Sommernachtsgala 2023, Tonkünstler-Orchester Niederösterreich, Dirigent Yutaka Sado  Wolkenturm Grafenegg, 22. Juni 2023

Foto: Grafenegg 2023 © Lisa Edi

Sommernachtsgala 2023

Wolkenturm Grafenegg, 22. Juni 2023

Werke von Carl Maria von Weber, Richard Wagner, Antonín Dvořák, Giacomo Puccini, Jules Massenet, Giuseppe Verdi, Sergej Prokofiew und Ruggero Leoncavallo

Asmik Grigorian, Sopran
Eric Cutler, Tenor
Gautier Capuçon, Violoncello

Tonkünstler-Orchester Niederösterreich
Dirigent: Yutaka Sado

 

von Herbert Hiess

Seit 2007 gibt es schon den Grafenegger Sommer und hier konnte man bis dato wunderbare und hochklassige Aufführungen erleben. Auch die Sommernachtsgala mehr oder minder pünktlich zur Sommersonnenwende ist immer wieder ein Fest, auf das man sich freuen kann.

Abgesehen von der persönlichen Befindlichkeit des Schreibers dieser Zeilen hatte man dieses Jahr 2023 fast das Gefühl, eine Art Komparse einer rein fürs Fernsehen ausgerichteten Veranstaltung zu sein. Da „wuselten“ Regieassistenten, Helfer usw. mitten in der Szenerie herum und störten öfters sogar den Ablauf des Konzertes.
Das dichte Programm erforderte einen raschen Wechsel der Protagonisten; so war es oft schon fast komödiantisch anzusehen, wie sich die drei Solisten noch am Podium die Hand gaben. Das erinnerte an die Übergabe bei einem Staffellauf.

Wenn man das mit der Zeit ausblenden konnte, war es beinahe wie bei früheren Aufführungen. Nach den üblichen gegenseitigen Schmeicheleien zwischen Politik und Kunst und mehr oder minder geistreichen Einlagen der Kommentatorin Teresa Vogl konnte man sich dann vollends auf die Musik konzentrieren.
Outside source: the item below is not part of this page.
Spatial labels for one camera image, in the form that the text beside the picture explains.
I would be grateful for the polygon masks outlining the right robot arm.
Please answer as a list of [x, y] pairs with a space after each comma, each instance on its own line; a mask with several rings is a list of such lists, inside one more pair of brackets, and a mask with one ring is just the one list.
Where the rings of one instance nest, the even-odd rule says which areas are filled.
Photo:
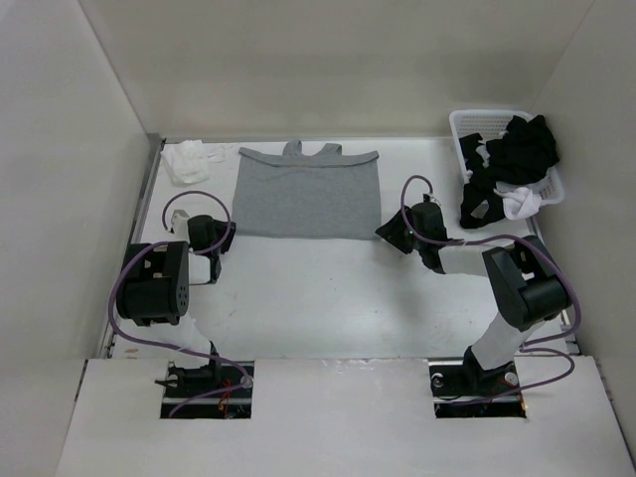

Der Noch-Chef der Tonkünstler Yutaka Sado (nur mehr bis 2025) führte wie immer souverän durch das Programm; das Orchester war auf höchstem Niveau; es ist bei der Open-Air-Akustik oft schwer, die Balance zwischen den Instrumentengruppen zu halten.
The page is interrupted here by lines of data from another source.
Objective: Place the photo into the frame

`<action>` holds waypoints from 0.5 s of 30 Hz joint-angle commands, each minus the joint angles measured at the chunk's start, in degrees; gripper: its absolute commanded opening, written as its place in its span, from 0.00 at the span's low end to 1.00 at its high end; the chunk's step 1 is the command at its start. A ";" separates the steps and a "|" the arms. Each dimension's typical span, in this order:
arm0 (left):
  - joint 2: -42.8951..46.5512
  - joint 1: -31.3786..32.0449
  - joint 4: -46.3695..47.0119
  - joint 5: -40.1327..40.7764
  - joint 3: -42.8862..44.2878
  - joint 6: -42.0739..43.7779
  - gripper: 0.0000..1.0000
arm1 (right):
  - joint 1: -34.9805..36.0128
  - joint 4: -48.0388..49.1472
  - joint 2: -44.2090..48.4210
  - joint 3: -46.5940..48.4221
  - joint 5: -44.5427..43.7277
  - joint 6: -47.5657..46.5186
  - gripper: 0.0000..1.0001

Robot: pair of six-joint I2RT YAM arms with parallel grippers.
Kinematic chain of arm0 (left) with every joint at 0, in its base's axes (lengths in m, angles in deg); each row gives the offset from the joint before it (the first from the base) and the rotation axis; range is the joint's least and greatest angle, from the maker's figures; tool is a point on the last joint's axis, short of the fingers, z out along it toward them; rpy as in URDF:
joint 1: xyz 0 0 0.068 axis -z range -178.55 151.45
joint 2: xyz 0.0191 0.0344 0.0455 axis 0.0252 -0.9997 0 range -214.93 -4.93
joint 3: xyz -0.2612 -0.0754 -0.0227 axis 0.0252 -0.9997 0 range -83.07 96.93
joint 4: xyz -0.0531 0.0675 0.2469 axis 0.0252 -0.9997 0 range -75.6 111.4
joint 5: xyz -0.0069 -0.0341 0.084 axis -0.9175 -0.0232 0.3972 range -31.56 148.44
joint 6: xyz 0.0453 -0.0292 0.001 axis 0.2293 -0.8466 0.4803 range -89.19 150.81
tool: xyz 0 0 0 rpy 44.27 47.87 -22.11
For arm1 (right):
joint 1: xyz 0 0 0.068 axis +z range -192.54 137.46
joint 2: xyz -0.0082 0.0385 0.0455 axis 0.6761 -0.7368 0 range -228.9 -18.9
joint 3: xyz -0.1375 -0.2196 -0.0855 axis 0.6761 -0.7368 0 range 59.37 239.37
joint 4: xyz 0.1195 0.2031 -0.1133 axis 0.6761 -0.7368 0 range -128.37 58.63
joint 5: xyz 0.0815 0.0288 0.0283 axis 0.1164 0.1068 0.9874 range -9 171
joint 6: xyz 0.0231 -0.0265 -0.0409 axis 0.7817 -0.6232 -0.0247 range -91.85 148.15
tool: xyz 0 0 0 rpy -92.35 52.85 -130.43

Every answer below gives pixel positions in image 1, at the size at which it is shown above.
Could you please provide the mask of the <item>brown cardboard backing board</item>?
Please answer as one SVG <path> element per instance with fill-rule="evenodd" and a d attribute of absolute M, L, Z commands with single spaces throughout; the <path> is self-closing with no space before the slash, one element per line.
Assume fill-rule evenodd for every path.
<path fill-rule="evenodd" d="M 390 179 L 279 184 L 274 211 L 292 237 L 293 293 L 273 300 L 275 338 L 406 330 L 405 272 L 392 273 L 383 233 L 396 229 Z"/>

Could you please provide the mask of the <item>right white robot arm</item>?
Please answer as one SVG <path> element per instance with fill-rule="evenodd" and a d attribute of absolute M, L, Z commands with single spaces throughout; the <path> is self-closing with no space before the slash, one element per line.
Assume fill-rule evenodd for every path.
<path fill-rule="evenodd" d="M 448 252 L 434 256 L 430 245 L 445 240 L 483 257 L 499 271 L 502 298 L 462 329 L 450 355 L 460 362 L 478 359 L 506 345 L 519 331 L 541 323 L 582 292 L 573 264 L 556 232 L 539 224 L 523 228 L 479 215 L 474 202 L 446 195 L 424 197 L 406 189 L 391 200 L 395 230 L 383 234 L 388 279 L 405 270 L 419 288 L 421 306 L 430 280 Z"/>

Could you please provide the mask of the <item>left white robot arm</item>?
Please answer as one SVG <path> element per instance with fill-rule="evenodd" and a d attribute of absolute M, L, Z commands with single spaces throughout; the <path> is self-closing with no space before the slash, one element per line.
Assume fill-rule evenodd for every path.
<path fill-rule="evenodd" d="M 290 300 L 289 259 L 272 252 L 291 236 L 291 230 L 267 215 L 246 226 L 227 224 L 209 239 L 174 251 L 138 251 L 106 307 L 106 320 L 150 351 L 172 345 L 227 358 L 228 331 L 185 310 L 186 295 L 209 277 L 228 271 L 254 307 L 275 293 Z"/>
Die Solisten waren hochkarätigst besetzt – mit der Litauerin Asmik Grigorian, dem Amerikaner Eric Cutler und einem der weltbesten Cellisten, dem Franzosen Gautier Capuçon.

Gleich zu Beginn nach der Weberschen Ouvertüre zu „Euryanthe“ kam Eric Cutler mit der Gralserzählung aus Wagners „Lohengrin“ aufs Podium – das war auch gleichzeitig der vokale Höhepunkt des Abends. Da konnte man sich noch an die traumhafte Aufführung bei den Osterfestspielen 2022 erinnern (https://klassik-begeistert.de/richard-wagner-lohengrin-osterfestspiele-salzburg-2022-grosses-festspielhaus-18-april-2022/), wo der sympathische Amerikaner gemeinsam mit Christian Thielemann Triumphe feiern konnte.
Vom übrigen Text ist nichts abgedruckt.